Table 2 <Effects of the Invention> According to the method of the present invention, a zinc-silica composite plated steel material for an adhesive base can be obtained only by a normal plating process. The obtained zinc-silica composite plated steel material not only has corrosion resistance itself.

It has high adhesive strength with paint and other polymeric materials without mechanical treatment such as sandblasting or chemical treatment with phosphates, etc., so parts that have been surface painted or adhesive treated cannot be peeled off. See you again.

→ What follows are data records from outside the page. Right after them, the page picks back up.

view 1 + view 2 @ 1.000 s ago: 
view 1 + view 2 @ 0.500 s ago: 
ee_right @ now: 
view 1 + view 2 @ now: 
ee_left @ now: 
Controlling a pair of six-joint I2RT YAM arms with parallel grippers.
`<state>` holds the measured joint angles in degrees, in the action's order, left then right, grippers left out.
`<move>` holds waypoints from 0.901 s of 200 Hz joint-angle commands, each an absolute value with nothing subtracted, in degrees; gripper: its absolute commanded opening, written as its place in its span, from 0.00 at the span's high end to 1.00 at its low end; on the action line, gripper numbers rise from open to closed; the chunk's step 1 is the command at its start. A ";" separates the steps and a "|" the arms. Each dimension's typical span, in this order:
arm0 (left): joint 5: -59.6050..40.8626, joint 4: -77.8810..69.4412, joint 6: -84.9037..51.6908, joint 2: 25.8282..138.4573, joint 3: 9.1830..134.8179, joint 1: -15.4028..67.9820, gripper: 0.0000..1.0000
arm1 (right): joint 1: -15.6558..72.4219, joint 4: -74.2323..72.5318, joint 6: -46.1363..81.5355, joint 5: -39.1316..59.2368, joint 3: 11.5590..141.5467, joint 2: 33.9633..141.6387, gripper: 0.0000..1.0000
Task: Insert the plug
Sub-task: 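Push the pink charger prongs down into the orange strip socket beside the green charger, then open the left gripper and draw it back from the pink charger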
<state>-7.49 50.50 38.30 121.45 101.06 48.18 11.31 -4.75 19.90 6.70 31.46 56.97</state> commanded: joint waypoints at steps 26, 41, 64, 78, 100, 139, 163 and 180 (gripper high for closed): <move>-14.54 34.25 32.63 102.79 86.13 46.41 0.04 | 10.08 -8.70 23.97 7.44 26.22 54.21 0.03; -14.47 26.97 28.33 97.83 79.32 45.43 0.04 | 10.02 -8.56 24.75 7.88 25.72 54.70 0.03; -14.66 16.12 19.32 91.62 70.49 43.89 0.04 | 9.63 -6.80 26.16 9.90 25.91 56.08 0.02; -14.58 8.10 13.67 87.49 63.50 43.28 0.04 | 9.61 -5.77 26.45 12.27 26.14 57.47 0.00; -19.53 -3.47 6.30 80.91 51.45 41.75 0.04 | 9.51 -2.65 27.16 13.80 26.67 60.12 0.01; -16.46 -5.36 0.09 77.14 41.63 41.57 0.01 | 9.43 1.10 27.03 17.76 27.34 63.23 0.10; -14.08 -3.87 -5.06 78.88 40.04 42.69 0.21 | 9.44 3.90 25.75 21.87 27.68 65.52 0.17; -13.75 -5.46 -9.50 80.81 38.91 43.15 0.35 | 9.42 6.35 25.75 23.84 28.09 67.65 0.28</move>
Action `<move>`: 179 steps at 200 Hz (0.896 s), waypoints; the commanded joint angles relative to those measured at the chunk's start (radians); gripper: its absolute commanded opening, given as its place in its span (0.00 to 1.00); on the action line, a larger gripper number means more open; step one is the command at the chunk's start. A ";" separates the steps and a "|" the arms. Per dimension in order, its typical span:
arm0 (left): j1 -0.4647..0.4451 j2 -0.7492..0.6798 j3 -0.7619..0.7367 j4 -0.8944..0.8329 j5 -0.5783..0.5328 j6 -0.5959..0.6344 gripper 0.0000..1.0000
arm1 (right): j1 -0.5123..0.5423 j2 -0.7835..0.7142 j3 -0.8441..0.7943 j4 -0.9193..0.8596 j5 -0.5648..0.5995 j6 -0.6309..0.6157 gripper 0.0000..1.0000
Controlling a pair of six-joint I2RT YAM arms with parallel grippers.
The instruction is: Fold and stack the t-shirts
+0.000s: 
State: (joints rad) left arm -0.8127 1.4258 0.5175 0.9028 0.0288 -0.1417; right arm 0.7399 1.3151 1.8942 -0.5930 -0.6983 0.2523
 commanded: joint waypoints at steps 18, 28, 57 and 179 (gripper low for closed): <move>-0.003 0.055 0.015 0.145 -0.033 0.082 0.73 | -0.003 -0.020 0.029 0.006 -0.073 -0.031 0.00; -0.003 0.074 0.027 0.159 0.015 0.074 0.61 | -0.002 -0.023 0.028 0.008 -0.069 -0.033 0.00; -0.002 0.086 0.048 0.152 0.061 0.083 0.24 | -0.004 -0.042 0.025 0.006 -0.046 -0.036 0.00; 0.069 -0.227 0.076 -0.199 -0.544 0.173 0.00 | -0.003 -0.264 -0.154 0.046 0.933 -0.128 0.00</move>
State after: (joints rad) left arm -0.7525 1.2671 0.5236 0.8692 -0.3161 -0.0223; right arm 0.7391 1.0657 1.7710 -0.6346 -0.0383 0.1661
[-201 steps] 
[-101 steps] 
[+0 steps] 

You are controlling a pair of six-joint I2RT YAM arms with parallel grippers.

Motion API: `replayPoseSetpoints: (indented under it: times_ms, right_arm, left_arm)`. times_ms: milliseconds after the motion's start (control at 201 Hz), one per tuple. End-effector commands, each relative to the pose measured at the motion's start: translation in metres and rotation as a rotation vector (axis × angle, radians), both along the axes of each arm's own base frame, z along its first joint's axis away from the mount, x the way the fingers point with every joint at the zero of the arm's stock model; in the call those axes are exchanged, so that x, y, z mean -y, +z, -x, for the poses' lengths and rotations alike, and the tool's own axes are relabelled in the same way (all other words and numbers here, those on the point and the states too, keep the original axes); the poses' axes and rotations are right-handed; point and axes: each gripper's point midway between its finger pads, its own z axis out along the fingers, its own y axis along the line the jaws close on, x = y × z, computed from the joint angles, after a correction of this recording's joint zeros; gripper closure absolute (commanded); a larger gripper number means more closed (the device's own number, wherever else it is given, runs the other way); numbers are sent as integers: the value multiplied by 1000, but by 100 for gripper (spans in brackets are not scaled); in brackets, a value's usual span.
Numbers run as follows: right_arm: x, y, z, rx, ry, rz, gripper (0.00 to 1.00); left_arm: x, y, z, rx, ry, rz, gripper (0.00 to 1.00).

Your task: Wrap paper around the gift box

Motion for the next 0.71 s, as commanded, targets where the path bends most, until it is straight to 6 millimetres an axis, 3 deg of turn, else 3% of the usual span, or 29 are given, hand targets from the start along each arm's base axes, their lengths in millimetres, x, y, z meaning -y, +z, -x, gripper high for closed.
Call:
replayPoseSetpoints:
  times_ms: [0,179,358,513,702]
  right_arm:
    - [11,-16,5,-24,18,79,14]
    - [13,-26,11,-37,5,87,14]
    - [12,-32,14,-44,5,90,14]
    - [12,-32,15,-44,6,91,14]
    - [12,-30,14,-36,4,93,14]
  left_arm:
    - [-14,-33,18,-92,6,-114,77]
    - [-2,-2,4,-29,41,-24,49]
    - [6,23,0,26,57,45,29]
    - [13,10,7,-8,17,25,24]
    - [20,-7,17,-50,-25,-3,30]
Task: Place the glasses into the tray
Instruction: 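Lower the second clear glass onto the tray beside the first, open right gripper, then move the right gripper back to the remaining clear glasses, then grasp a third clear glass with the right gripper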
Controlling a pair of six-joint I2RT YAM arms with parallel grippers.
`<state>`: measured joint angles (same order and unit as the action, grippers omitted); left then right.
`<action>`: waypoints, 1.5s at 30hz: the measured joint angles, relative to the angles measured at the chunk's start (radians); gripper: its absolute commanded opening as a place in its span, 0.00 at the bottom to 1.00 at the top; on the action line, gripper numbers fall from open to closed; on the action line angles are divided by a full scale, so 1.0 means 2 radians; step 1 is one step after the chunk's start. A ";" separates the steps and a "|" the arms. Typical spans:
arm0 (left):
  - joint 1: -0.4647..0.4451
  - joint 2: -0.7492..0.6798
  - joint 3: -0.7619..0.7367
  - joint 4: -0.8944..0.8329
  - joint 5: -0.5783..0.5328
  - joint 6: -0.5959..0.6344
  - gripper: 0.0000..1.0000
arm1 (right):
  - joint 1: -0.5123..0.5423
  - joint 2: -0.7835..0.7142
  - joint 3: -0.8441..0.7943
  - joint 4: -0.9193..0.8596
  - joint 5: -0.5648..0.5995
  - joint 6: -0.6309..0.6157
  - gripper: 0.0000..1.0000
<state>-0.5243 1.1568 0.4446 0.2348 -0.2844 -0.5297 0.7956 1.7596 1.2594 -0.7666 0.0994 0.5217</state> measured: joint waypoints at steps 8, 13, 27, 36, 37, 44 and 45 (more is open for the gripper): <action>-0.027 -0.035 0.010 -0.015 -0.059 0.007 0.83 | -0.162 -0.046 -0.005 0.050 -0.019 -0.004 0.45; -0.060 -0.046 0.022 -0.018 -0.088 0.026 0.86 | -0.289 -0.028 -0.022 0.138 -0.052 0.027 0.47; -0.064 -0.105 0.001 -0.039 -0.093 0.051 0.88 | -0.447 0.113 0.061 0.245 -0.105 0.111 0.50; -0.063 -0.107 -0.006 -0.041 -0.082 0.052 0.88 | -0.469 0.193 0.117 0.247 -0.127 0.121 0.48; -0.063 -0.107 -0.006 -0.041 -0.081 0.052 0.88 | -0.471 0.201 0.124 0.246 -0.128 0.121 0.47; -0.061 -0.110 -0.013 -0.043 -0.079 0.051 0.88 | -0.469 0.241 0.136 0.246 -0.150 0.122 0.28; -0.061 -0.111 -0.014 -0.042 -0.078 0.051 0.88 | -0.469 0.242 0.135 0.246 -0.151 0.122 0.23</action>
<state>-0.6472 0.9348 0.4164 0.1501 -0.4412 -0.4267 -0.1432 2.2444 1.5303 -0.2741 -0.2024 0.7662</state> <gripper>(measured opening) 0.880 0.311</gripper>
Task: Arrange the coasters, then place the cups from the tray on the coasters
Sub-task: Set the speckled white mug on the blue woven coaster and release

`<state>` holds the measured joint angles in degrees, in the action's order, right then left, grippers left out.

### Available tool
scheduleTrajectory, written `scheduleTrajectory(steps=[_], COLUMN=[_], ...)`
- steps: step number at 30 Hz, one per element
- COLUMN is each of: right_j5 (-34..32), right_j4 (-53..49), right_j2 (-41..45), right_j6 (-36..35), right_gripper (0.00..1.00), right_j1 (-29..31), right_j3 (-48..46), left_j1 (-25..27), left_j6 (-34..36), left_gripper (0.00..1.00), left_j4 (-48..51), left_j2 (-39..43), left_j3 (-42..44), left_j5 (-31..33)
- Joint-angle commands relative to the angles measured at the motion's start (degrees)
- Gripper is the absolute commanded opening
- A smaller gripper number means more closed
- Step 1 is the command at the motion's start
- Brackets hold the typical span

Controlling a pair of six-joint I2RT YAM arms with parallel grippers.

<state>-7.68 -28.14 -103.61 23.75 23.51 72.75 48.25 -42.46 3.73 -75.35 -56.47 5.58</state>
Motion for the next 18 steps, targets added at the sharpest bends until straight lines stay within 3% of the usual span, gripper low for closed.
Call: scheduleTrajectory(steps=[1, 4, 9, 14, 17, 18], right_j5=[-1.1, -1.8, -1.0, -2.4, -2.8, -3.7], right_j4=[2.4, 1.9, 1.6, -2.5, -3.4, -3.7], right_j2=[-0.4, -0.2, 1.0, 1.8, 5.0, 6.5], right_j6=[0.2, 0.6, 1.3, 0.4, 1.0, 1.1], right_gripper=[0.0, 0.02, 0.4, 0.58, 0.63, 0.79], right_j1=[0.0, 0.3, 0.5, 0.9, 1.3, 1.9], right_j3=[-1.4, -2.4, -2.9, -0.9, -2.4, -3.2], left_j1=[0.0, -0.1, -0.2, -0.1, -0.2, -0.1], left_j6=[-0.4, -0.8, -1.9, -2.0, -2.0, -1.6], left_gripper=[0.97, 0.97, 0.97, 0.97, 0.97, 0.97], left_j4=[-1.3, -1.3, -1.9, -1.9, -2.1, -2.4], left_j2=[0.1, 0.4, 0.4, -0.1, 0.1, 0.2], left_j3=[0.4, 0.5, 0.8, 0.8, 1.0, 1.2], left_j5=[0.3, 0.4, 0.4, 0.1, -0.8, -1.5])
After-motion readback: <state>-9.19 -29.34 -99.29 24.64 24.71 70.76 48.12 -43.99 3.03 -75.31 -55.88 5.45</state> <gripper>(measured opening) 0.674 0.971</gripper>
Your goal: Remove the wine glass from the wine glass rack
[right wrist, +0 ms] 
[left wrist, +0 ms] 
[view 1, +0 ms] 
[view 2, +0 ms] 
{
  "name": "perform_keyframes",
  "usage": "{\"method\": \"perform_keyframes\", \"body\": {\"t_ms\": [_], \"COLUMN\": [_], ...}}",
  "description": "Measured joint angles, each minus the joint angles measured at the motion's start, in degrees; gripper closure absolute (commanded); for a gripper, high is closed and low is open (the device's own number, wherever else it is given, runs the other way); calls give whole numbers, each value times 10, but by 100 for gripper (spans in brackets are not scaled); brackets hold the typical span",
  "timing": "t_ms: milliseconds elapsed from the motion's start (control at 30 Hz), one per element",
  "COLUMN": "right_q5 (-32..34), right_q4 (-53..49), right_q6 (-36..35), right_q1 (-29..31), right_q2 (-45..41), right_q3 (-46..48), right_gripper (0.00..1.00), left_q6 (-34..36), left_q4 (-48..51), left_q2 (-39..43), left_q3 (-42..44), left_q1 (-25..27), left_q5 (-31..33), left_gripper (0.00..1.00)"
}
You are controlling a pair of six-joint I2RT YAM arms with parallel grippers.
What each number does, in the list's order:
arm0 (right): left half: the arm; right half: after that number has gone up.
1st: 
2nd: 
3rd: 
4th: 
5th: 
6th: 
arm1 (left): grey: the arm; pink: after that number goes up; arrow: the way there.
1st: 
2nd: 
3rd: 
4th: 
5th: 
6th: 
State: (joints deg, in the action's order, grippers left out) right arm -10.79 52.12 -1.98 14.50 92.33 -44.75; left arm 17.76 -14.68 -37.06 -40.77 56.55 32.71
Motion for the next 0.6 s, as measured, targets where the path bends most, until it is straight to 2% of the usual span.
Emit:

It has a very strong rust-preventing effect, and is therefore effective for use in automotive parts, etc. in places with harsh corrosive environments where antifreeze agents such as rock salt are used in winter or in cold regions.

that's all

Claims (1)

[Claims] 1. A zinc-plating method characterized in that when plating steel materials, silica fine particles are added to a zinc plating bath for electrolytic treatment.
A method for producing silica composite plated steel. 2. A method for producing a zinc-silica composite plated steel material, which comprises adding silica particles and a cationic surfactant to a zinc plating bath for electrolytic treatment during plating the steel material. 3. A zinc-silica composite characterized in that when plating steel materials, silica fine particles and a cationic surfactant are added to a zinc plating bath for electrolytic treatment, and then coupling treatment is performed using a silane coupling agent. Manufacturing method for plated steel. 4. According to claim 2 or 3, the cationic surfactant is a polyoxyethylene alkylamine in the case of a nonionic surfactant, and an aliphatic quaternary ammonium salt in the case of a cationic surfactant. A method for producing zinc-silica composite plated steel.